Australia’s cherry industry is reflecting on a strong 2014/15 export campaign, which saw shipments increase 30 per cent year-on-year to garner around A$47m.
Overall Australia exported almost 3,500 tonnes of cherries to a total of 31 different countries, with 90 per cent of product bound for Asian markets, according to latest figures revealed by Cherry Growers Australia.
Cherry Growers Australia’s chief executive officer Simon Boughey said Australia has the potential to more than double its exports from 3,500 tonnes to 7,000 tonnes within the next five to seven years, citing strong demand across Asia, the Middle East and other global markets as well as the prospect of regaining access to Russia and Vietnam.
“Australia’s strength is our proximity to the Asian region and to a range of markets by airfreight,” said Boughey. “Many bigger growers are gearing up to export more from Victoria, New South Wales and South Australia. Tasmania, with its pest-free status, also allows access to ‘protocol’ markets later in the Australian season such as China, Taiwan, South Korea and Thailand.”
Hong Kong remained the single largest export destination for Australian cherries, followed by Singapore. China’s imports increased 114 per cent year-on-year to reach 323 tonnes, which saw it overtake Taiwan as the industry’s third-largest market.

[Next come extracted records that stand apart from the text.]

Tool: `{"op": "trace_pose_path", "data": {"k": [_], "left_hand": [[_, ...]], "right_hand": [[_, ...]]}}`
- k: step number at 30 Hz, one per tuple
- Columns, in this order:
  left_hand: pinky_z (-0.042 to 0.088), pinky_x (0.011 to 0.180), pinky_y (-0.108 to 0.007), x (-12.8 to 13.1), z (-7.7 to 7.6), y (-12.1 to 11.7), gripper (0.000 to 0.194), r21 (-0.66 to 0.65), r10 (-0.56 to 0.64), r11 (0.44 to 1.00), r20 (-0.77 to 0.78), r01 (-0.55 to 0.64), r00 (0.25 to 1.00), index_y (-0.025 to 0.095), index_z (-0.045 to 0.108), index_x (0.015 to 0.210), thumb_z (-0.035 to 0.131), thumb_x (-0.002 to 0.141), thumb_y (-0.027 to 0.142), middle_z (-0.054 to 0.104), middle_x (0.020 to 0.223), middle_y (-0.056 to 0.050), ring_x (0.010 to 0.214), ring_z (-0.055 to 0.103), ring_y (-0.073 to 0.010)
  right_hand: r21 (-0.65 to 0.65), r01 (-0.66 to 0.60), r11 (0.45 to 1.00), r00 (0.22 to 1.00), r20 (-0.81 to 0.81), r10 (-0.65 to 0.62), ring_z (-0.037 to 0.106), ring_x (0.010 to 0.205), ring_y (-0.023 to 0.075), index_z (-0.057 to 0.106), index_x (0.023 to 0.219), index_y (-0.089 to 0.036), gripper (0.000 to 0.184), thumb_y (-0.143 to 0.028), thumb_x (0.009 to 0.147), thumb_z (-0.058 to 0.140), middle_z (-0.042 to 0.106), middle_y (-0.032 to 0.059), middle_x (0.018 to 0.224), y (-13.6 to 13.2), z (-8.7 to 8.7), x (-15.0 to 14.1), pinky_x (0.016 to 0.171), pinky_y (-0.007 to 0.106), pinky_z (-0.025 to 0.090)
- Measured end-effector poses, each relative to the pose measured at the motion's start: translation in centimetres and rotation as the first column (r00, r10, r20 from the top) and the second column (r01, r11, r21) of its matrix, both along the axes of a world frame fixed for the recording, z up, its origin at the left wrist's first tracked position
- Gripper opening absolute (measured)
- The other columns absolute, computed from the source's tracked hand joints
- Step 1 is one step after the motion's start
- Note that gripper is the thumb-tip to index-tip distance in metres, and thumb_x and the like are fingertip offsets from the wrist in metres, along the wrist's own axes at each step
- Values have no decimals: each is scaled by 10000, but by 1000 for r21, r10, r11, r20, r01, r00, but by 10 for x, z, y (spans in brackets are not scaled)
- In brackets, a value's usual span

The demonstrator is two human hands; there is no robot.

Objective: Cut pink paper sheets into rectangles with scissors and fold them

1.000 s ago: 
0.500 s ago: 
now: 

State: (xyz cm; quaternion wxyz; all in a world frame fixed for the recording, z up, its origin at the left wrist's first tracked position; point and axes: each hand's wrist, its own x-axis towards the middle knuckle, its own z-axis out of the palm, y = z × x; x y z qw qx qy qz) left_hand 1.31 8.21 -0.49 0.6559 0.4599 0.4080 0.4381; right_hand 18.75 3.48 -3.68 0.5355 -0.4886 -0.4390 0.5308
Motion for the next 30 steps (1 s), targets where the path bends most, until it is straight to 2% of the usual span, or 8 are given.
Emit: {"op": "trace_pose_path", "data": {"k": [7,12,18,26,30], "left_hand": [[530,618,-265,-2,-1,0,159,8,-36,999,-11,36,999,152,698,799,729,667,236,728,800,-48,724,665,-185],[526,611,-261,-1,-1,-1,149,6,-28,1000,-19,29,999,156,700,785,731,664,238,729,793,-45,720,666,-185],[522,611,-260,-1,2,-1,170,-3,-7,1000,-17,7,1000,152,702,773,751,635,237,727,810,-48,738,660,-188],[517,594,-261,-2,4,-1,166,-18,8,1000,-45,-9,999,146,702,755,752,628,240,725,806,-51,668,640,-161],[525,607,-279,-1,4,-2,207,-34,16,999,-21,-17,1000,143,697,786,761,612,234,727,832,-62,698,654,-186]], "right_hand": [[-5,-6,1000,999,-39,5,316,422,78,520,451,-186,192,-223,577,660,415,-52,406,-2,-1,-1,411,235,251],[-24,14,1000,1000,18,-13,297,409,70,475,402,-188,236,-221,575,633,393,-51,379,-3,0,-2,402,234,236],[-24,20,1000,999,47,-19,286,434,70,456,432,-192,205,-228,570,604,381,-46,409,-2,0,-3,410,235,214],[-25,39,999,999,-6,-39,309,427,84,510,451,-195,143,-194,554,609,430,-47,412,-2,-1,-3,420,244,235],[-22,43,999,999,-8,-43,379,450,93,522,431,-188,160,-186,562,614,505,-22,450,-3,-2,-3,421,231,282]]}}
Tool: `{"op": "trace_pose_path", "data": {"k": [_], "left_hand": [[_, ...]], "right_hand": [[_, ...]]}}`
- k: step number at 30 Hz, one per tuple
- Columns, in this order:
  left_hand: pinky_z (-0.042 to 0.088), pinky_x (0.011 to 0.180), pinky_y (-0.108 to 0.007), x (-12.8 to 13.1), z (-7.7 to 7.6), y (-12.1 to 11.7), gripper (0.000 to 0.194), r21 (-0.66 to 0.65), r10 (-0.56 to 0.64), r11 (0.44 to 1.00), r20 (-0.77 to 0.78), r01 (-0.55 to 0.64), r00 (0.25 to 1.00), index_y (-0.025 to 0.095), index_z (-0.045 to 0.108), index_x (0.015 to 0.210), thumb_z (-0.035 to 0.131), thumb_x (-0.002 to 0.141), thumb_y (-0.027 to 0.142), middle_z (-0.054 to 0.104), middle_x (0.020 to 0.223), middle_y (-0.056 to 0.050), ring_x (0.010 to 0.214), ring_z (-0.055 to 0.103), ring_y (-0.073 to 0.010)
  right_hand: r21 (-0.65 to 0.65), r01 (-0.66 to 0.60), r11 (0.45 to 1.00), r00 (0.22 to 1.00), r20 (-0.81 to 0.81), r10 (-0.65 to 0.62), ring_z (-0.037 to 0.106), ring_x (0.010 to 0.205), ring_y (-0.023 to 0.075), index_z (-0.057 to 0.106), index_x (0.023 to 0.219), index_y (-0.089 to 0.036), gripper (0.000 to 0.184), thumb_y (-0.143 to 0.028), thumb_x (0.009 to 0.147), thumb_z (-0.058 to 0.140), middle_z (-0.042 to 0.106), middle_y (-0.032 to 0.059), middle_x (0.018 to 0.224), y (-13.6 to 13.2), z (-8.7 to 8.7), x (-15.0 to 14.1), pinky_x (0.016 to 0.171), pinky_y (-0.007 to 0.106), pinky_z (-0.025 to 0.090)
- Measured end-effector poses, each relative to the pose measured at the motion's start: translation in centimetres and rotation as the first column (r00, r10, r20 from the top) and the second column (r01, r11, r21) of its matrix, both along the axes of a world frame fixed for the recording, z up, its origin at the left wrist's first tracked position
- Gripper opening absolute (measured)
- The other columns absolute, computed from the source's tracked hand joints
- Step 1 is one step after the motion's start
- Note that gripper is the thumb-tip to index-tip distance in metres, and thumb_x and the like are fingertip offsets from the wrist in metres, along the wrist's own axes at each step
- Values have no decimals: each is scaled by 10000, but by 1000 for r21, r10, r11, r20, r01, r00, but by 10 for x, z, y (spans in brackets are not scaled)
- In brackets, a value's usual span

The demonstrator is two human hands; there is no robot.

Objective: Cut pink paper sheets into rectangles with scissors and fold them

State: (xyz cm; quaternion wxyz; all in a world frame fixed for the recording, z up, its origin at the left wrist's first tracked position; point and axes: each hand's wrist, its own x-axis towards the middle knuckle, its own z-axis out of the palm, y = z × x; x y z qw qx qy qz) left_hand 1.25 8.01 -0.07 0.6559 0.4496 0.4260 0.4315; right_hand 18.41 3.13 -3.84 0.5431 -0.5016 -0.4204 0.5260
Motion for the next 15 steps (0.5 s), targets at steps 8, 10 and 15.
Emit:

Korea was also a success story in 2014/15, with over 250 tonnes sent from Tasmania, compared to five tonnes last year. The growth was fuelled by tariff reductions under the free trade agreement (FTA) between Korea and Australia, and growers have begun expanding orchards to meet the increased demand, according to Boughey.
Beyond Tasmania, Boughey said the Australian cherry industry is being asked to supply cherries from several other regions in South Australia, New South Wales and Victoria from early November into a number of markets, but he noted that market access hurdles remain.
“We are working hard to improve market access into those protocol markets via airfreight with the Federal Department of Agriculture, Horticulture Innovation Australia and state governments but the process is very slow and we need a more commercial approach to be taken to match the expectations created by the FTAs and to get back into regulated markets that were previously unregulated,” he said.
“We could have exported another 1,500 tonnes this season if we had achieved improved access into Thailand, China and Taiwan. Korea is also keen to have our cherries in there earlier in the season.”